Importing GitHub Repositories to Trovi: A Step-by-Step Guide

Streamline Your Research Workflow with Trovi's New GitHub Integration

Importing GitHub Repositories to Trovi: A Step-by-Step Guide

What is Trovi?

Reproducibility is a major challenge in computer science research. While various software tools help package programs for reproduction on different machines, these solutions often fall short when dealing with bare metal experiments or complex topologies. That's why we developed Trovi — an open-source service for packaging and sharing reproducible artifacts designed for testbeds.
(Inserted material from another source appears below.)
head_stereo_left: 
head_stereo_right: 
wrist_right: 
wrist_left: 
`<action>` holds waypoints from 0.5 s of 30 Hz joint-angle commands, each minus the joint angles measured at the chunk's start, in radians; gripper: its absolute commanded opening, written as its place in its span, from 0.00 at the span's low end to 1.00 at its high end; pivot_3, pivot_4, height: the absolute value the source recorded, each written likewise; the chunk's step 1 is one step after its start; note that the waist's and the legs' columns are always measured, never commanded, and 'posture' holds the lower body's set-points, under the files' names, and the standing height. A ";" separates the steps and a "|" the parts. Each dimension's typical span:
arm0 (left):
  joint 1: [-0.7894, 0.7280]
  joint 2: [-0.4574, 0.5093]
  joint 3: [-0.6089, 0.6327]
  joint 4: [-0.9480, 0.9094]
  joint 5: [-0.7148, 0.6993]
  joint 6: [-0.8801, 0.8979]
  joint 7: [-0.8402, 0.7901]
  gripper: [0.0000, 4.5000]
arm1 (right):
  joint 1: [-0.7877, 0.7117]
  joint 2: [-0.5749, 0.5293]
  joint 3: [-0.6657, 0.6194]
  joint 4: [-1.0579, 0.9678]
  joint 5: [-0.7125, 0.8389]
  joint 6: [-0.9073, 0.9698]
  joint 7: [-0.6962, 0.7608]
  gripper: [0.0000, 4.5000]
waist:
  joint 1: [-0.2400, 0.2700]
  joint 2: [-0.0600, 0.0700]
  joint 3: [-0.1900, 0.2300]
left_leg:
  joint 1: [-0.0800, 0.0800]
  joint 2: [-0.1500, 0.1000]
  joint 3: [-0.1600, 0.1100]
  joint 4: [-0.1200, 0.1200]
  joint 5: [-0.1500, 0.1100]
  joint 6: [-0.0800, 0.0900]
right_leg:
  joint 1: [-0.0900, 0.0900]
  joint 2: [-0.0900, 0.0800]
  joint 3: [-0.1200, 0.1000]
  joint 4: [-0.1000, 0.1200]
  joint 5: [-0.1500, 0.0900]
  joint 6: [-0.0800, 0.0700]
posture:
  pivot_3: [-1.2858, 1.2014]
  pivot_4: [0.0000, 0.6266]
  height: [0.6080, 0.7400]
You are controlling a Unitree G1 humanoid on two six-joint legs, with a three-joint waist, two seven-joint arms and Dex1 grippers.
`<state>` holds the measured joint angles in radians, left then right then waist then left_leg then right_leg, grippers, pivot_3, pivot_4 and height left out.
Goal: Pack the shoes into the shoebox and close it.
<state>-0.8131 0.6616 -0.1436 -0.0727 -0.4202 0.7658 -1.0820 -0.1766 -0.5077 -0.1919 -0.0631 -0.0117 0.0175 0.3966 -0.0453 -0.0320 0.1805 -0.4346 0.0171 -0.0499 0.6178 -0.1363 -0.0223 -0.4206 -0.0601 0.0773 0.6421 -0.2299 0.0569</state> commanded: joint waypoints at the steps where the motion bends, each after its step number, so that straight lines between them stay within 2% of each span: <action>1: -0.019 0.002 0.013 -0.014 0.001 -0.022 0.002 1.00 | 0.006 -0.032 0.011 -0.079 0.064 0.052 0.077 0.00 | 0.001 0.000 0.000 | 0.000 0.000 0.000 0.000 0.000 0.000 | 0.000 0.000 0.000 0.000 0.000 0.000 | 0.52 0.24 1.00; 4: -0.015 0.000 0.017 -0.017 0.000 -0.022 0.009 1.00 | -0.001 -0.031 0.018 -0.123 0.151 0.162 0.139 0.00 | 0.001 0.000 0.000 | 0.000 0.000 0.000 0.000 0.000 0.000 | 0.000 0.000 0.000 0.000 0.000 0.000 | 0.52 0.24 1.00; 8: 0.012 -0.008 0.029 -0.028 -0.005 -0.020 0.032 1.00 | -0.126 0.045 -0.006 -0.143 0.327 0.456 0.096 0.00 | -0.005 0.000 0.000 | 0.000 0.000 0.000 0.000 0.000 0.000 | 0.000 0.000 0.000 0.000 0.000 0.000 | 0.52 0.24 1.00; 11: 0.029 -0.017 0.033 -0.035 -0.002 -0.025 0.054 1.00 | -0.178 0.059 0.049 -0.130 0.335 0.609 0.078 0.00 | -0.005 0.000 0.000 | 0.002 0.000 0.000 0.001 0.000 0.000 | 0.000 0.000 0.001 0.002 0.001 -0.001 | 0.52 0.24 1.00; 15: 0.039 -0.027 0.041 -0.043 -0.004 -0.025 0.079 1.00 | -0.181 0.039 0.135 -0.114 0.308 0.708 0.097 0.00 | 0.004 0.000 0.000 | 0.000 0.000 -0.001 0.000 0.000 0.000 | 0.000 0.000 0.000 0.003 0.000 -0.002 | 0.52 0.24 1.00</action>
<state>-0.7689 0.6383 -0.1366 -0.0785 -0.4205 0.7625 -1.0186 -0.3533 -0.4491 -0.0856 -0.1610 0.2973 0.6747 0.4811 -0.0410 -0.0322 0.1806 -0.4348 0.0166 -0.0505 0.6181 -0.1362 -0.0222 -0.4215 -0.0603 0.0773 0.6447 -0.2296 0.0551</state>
Trovi serves as a flexible, standards-based service that can be adapted for various testbeds, not simply a Chameleon-specific repository. Currently, Chameleon users have shared over 200 artifacts publicly on Trovi. These artifacts serve diverse purposes, from educational modules to reproducible storage research, and experiment patterns that showcase testbed capabilities. When used with Chameleon, Trovi integrates seamlessly with the platform, enabling you to "launch" artifacts into a JupyterLab environment that automatically authenticates you and comes pre-equipped with commonly used libraries.

Recent Improvements to Trovi

Based on your feedback, we've been continuously enhancing the Trovi experience. Last fall, we introduced a preview of the new Trovi dashboard, which improved user experience by making artifact searching and browsing faster and more intuitive.

Last month, we announced important updates specifically for artifact authors on the ability to create and edit artifacts directly in the dashboard. Today, we're excited to share more details about our latest enhancement: seamless GitHub integration.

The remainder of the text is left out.